Tom McCarthy has been one of my favorite authors for years, ever since I found a copy of his novel Remainder in (I’m afraid) a remainder pile. This was before his work was justly recognized by the publishing industry. The art world was ahead, at least this time: his ’semi-fictitious network’ the International Necronautical Society has been in operation since 2000, and they have exhibited and conducted events at the Tate and ICA in London. McCarthy’s work now receives more of the attention it deserves, and his novel C was shortlisted for the 2010 Man Booker Prize.
The INS once expelled a member “for the crime of not being dead”, only to reinstate him when he contracted cancer, “demanded restitution to his post and then died”. Most recently, they created something between a Burroughsian cut-up and a numbers station, broadcast from a gallery in Berlin.

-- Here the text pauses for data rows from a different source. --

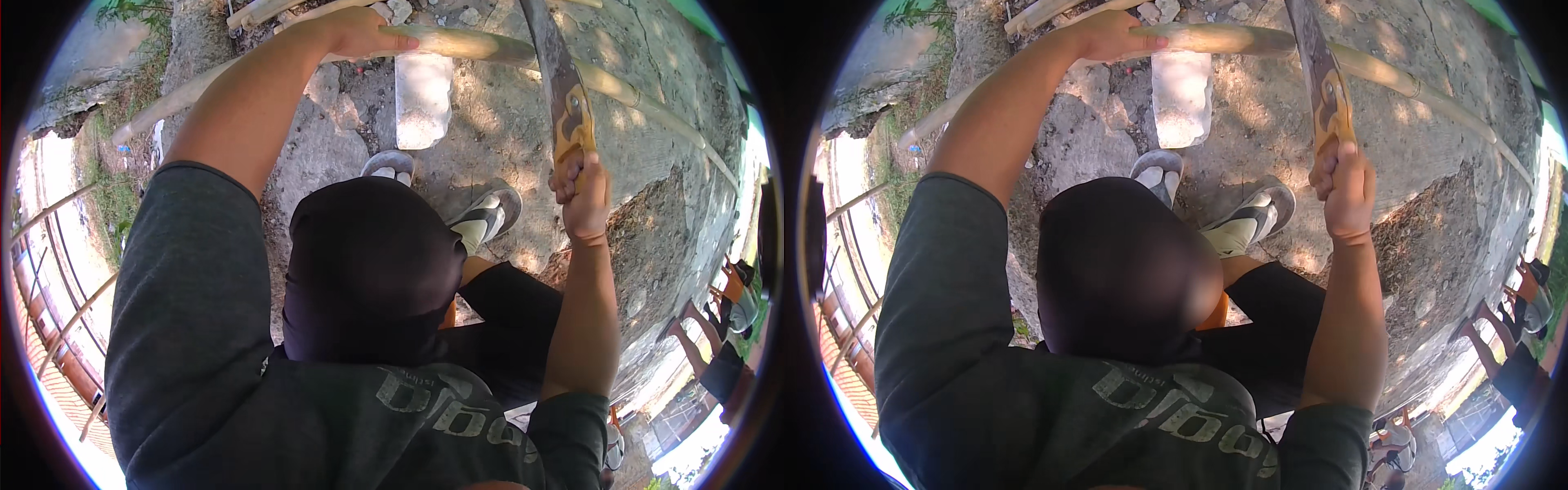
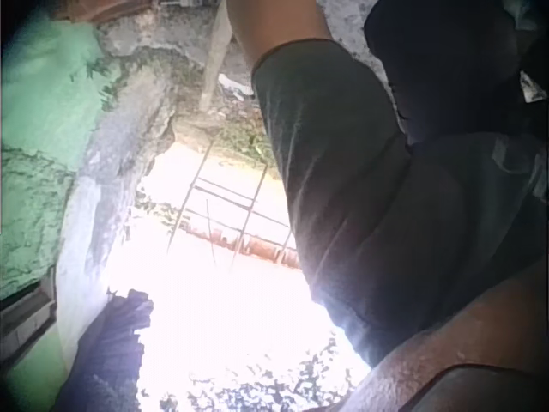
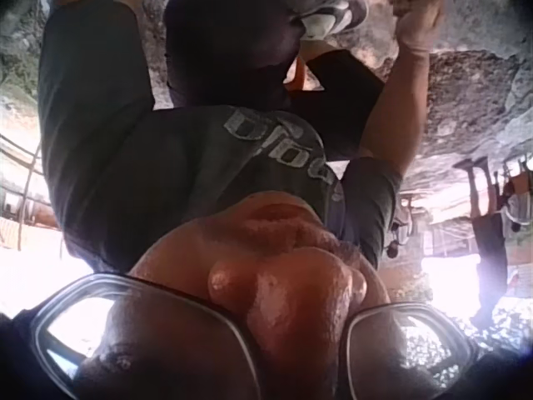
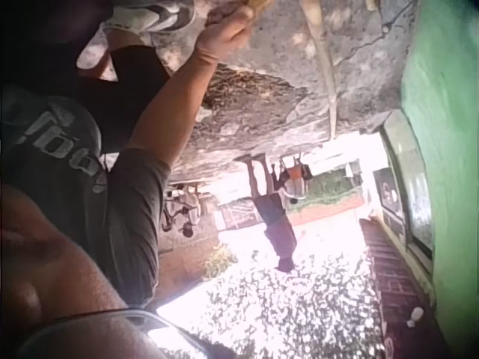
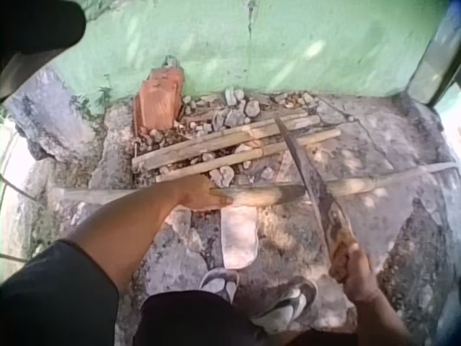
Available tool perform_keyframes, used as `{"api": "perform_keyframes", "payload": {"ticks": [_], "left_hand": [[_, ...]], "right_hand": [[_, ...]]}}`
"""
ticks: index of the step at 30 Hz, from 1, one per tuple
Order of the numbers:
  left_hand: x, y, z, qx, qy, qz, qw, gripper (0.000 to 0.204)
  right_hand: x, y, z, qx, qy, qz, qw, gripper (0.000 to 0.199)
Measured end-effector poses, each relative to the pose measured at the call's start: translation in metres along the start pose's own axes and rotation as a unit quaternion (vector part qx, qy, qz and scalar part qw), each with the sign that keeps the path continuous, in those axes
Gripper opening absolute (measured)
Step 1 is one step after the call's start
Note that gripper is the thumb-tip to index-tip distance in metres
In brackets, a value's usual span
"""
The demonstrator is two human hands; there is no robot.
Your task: Sawing a piece of bamboo held between the feet.
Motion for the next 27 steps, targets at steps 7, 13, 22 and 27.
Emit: {"api": "perform_keyframes", "payload": {"ticks": [7,13,22,27], "left_hand": [[0.004,-0.001,0.0,0.054,0.011,-0.017,0.998,0.087],[0.008,-0.006,0.006,0.036,-0.002,0.023,0.999,0.087],[0.006,0.003,-0.01,-0.013,-0.006,0.048,0.999,0.087],[-0.003,-0.009,0.01,0.005,-0.023,0.001,1.0,0.086]], "right_hand": [[-0.005,0.011,-0.002,0.049,0.036,-0.03,0.998,0.041],[-0.02,-0.001,-0.02,0.131,0.044,-0.031,0.99,0.048],[0.04,0.012,0.029,0.142,0.109,-0.118,0.977,0.044],[-0.094,-0.017,-0.032,-0.038,-0.096,-0.014,0.995,0.044]]}}
Point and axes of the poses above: each hand's wrist, its own x-axis towards the middle knuckle, its own y-axis out of the palm, z = x × y, the point moved 2 cm from there along x, towards the middle knuckle, and after that the axes turned 12 degrees about -z, right-handed, at the moved point
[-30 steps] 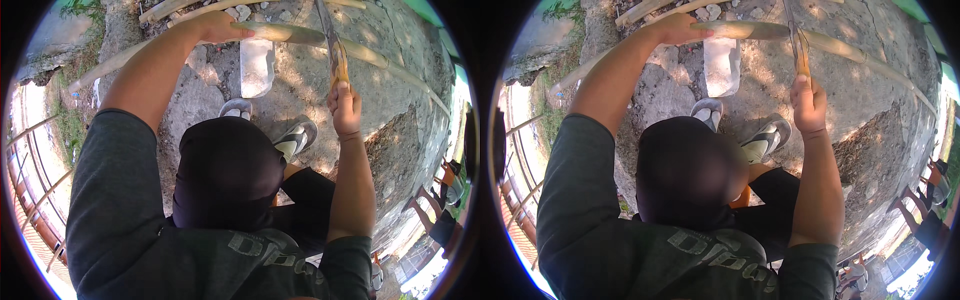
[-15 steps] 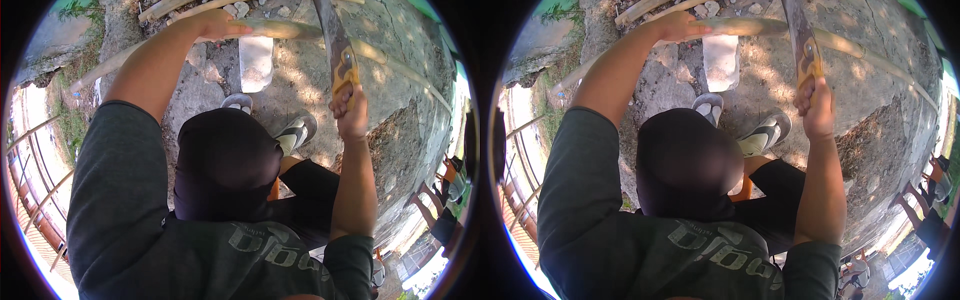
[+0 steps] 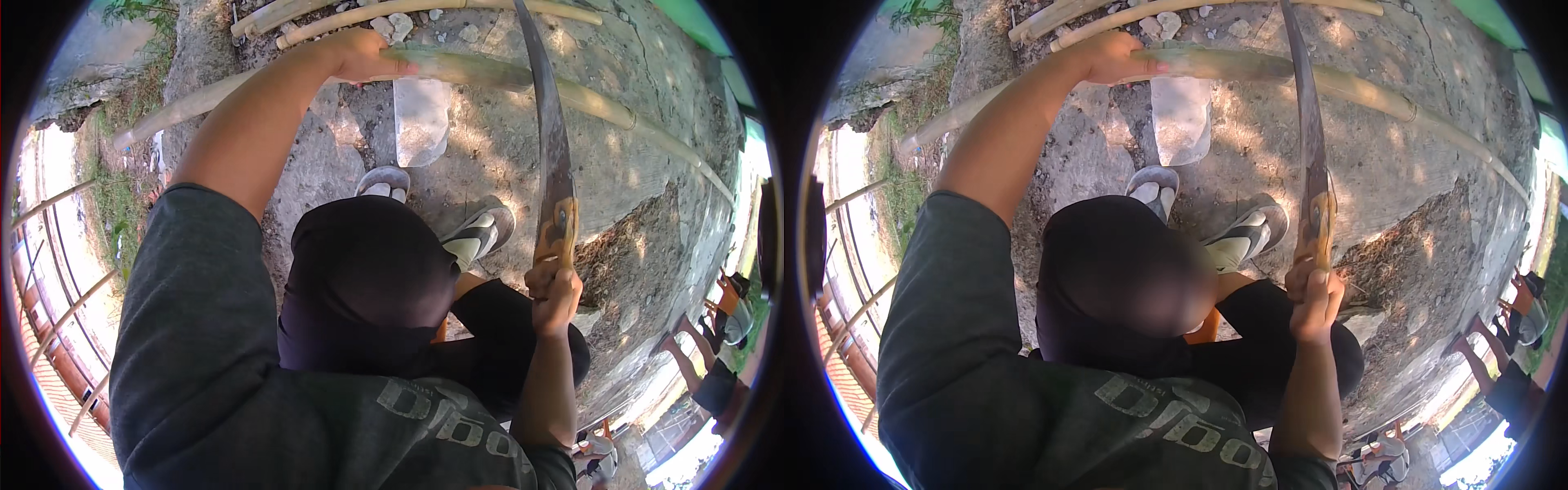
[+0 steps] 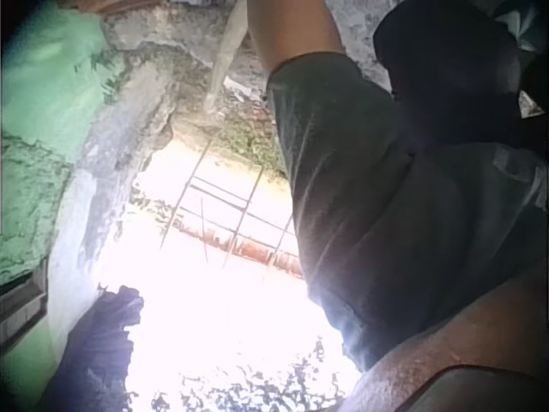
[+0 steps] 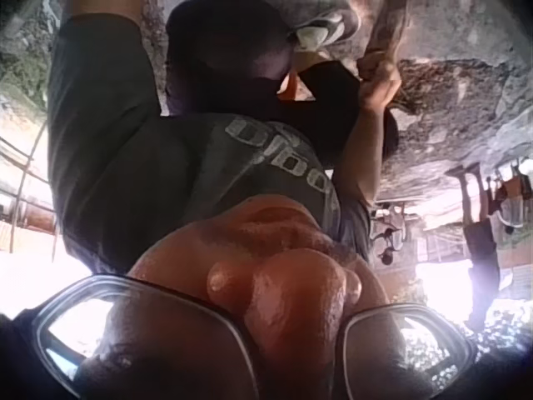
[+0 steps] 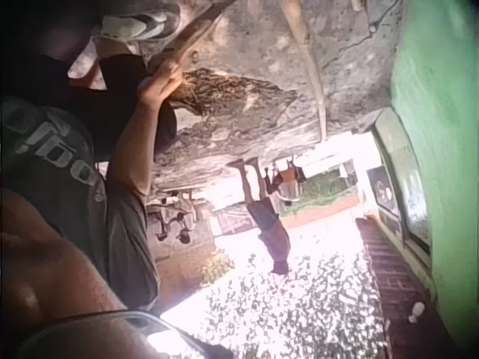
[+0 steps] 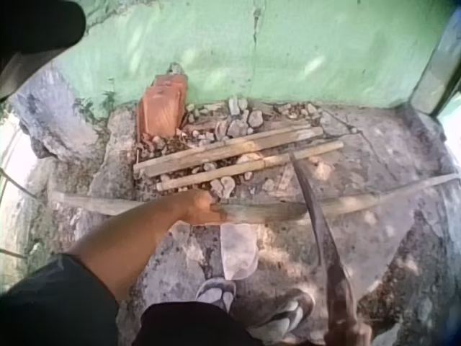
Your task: Sawing a piece of bamboo held between the feet.
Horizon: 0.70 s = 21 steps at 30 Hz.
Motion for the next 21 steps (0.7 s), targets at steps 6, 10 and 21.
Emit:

Remainder is the best evocation of the process of art-making I have yet read. Its traumatized, amnesiac protagonist is propelled by a monumental impulse to reconstruct a scene: a place he has never been, but nevertheless remembers in an experience akin to deja vu. He expends great sums of money towards this uncertain end. Accomplishing his goal brings him no satisfaction; it only seems to damage him further, as he is driven to pursue his obsession to greater and greater heights. (Here’s a great interview with McCarthy about the novel.)

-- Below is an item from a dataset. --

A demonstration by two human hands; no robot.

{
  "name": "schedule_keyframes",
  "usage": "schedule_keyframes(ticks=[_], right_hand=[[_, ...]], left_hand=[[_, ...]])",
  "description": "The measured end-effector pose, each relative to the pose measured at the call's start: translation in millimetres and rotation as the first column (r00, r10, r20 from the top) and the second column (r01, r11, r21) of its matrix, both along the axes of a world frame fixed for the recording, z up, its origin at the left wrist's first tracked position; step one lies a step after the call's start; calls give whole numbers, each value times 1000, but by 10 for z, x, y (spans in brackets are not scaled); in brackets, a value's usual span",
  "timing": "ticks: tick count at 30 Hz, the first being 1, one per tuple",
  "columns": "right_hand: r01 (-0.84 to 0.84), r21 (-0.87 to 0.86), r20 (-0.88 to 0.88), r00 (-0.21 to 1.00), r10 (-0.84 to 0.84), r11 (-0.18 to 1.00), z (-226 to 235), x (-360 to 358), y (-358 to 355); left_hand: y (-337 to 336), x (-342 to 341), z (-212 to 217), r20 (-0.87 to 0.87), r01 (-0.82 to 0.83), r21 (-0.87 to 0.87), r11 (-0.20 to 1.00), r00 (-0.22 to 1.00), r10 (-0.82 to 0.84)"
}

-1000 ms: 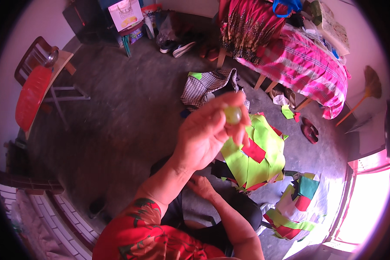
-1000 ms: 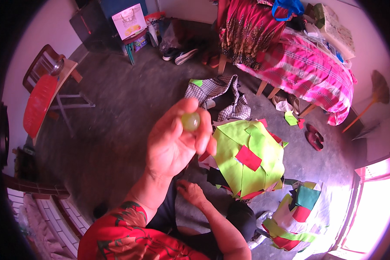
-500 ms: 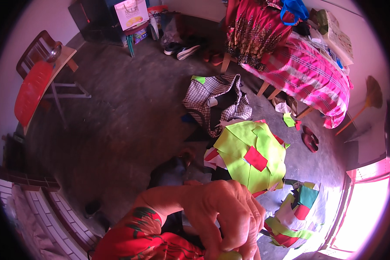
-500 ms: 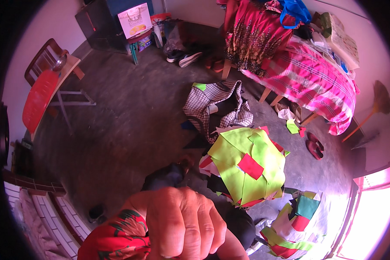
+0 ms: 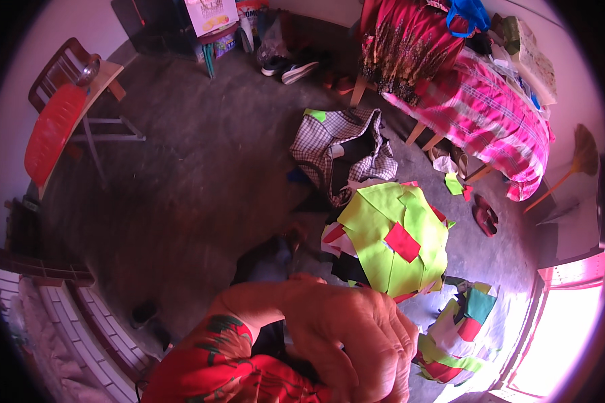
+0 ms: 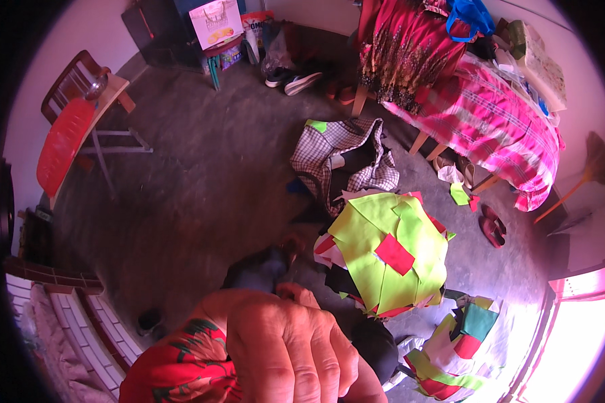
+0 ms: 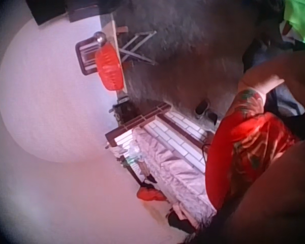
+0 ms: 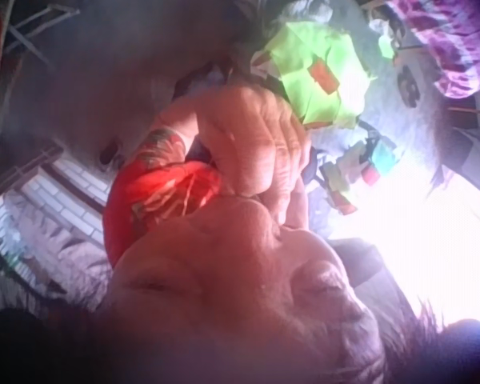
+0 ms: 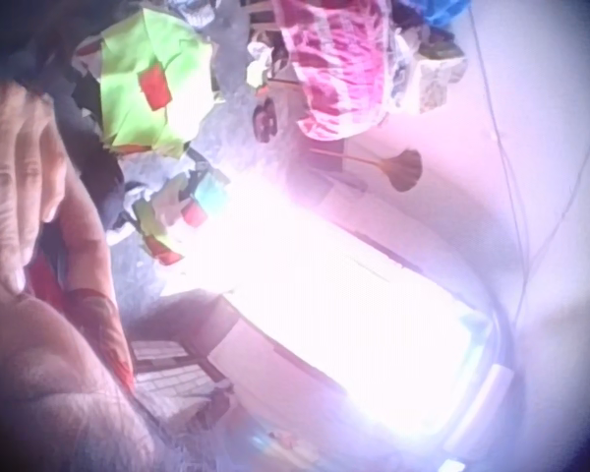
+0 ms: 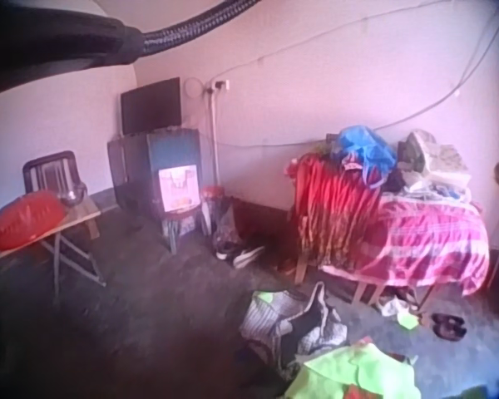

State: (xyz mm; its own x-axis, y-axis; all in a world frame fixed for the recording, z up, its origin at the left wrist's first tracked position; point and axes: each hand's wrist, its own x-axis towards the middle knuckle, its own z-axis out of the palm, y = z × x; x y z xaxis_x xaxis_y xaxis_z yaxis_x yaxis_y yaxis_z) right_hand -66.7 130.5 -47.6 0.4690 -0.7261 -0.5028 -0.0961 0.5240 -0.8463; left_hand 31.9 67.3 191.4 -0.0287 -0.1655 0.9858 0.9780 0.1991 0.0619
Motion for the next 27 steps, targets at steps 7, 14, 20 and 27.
schedule_keyframes(ticks=[7, 14, 20, 27], right_hand=[[298, 420, 464, 741, -485, 857, -163, 1, -136], [252, 569, 646, 452, -615, 783, 76, 84, -338], [345, 460, 732, 373, -570, 818, 220, -58, -503], [233, 506, 826, 147, -544, 831, 196, -538, -697]], left_hand=[[-18, 309, -39, 447, -70, 234, 970, 893, -43], [-102, 39, -448, 816, -763, -278, 583, 133, 563], [-196, -137, -1447, 704, -729, -627, 273, -380, 600], [-280, -188, -1517, 669, -786, -557, 270, -231, 707]])
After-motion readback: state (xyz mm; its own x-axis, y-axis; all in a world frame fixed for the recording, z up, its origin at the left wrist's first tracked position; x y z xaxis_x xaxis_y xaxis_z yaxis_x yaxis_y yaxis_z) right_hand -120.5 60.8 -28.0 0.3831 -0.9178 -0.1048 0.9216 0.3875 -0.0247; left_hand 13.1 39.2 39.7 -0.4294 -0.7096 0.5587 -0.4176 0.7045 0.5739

I didn’t realize that McCarthy was in New York, so I was really excited to hear that he was speaking at Pratt this month. His talk “Noise, Signal and Word: How Writing Works” elucidated some of the repeated themes of his novels and projects, including death, technology, repetition, broadcast and the radio. It traced a lineage from Rilke’s Sonnets to Orpheus to Cocteau’s film Orphée, with stops for Freud, Joyce and Kraftwerk…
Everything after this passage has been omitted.